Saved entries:
*** Begin section ***

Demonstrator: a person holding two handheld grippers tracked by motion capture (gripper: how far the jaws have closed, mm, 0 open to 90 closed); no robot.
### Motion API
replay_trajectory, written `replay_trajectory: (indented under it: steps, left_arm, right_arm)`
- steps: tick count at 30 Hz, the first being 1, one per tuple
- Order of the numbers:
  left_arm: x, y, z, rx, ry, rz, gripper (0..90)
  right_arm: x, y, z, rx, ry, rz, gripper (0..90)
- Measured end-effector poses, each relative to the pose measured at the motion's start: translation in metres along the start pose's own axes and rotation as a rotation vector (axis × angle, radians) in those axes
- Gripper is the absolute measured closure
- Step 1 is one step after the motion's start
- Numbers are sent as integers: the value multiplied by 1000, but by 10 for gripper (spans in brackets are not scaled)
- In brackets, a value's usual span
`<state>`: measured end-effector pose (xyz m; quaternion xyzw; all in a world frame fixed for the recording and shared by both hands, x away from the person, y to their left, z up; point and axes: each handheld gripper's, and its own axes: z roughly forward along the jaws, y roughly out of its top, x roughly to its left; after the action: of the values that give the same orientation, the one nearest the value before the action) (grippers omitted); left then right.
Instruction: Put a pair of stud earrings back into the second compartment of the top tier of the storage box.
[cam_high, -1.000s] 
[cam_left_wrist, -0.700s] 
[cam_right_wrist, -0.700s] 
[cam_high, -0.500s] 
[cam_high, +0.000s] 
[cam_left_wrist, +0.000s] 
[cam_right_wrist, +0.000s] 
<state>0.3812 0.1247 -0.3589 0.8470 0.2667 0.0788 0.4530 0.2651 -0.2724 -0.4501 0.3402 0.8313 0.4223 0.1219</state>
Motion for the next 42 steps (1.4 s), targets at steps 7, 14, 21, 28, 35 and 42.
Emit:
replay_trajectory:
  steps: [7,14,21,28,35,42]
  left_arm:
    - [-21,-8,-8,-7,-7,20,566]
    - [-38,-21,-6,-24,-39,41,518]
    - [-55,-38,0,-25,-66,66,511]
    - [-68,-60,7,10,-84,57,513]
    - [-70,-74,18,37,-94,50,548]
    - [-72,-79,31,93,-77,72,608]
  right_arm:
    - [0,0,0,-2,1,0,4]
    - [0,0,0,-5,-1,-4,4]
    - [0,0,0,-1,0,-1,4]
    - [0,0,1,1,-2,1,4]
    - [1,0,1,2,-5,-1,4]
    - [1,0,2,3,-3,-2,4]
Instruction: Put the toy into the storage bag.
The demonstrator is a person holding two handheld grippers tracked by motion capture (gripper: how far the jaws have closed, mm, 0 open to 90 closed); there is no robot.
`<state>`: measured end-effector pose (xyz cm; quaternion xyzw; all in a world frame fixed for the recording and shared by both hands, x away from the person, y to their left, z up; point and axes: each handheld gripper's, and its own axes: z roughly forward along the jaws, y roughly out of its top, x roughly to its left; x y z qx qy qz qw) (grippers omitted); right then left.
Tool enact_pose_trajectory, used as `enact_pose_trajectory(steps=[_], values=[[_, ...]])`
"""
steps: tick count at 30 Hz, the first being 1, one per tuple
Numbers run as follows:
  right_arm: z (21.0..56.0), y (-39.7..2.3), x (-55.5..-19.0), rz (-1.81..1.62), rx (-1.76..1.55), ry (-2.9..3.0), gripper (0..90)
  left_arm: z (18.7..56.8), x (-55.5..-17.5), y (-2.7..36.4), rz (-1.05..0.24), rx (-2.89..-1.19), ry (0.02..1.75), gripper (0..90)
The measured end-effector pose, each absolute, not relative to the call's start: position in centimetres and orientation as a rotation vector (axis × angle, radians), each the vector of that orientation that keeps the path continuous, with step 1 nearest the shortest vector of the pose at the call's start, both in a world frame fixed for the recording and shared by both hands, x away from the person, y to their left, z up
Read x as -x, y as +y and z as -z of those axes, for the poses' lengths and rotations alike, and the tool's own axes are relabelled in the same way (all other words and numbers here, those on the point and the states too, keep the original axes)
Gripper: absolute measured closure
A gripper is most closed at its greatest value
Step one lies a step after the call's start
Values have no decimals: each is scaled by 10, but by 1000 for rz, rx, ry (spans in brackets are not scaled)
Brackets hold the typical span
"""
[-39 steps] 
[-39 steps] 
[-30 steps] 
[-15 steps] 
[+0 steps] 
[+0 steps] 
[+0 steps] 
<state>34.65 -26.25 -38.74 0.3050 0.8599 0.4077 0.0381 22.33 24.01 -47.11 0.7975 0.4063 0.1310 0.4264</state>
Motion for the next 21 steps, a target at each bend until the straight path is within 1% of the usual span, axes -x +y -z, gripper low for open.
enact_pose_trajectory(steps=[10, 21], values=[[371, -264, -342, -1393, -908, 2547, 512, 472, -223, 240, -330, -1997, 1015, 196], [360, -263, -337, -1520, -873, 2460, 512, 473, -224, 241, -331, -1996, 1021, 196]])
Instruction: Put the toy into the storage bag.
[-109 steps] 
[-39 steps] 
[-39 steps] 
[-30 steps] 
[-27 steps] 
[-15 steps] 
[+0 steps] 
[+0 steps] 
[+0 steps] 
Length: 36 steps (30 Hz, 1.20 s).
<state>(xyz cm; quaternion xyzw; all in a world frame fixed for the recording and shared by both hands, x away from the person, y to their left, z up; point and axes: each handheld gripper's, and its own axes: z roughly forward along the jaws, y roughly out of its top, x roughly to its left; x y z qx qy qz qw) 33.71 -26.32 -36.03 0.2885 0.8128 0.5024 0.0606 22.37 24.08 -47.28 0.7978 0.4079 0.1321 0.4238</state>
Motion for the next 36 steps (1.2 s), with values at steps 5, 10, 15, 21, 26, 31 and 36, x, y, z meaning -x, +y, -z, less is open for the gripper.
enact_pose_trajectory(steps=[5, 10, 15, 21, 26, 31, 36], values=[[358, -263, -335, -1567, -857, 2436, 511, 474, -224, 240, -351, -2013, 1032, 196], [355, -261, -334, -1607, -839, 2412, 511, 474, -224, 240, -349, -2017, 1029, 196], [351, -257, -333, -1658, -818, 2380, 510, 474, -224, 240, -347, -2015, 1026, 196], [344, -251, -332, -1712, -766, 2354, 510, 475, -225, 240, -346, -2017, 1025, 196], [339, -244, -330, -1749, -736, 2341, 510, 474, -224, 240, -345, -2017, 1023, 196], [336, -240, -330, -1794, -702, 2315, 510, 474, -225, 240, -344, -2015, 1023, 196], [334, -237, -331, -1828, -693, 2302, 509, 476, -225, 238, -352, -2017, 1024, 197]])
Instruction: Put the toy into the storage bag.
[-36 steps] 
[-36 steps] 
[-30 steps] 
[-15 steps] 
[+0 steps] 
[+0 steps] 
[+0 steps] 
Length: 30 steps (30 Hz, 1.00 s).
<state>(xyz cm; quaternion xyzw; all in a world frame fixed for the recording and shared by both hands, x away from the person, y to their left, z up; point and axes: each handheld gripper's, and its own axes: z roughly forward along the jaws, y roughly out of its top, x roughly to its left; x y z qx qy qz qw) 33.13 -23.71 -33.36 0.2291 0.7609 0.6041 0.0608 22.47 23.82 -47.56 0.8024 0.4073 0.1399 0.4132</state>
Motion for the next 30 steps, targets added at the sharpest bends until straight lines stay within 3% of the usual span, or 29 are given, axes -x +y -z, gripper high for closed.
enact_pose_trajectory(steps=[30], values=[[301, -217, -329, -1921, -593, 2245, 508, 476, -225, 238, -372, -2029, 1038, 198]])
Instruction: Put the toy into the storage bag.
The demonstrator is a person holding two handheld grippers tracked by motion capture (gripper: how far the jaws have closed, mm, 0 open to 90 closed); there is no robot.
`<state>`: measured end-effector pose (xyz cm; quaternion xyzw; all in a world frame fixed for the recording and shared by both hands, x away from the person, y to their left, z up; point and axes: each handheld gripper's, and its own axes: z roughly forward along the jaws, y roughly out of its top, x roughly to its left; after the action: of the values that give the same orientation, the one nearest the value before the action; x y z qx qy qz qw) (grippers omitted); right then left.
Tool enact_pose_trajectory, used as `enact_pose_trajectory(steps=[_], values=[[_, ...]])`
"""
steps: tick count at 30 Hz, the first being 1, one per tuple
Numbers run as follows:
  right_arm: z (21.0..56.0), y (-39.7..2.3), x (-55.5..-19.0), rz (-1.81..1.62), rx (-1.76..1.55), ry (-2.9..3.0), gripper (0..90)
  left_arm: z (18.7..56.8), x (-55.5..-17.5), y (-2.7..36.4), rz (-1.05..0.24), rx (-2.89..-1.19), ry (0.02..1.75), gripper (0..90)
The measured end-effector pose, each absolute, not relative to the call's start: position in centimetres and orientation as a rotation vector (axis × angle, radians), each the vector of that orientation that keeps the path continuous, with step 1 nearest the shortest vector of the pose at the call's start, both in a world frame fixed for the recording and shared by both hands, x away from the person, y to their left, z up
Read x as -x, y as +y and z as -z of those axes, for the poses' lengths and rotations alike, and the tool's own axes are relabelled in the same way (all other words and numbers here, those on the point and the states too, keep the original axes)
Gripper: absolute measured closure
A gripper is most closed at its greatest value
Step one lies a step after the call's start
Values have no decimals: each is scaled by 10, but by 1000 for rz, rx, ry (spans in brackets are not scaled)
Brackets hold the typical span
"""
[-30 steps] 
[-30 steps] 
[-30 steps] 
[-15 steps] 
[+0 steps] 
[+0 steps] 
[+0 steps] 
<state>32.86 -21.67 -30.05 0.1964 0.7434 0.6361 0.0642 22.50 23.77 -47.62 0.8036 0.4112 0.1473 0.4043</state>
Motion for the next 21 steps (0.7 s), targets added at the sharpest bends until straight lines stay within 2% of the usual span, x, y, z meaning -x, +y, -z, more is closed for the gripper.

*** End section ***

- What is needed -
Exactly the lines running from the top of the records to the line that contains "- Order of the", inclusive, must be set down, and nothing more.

- Response -
Demonstrator: a person holding two handheld grippers tracked by motion capture (gripper: how far the jaws have closed, mm, 0 open to 90 closed); no robot.
### Motion API
replay_trajectory, written `replay_trajectory: (indented under it: steps, left_arm, right_arm)`
- steps: tick count at 30 Hz, the first being 1, one per tuple
- Order of the numbers:

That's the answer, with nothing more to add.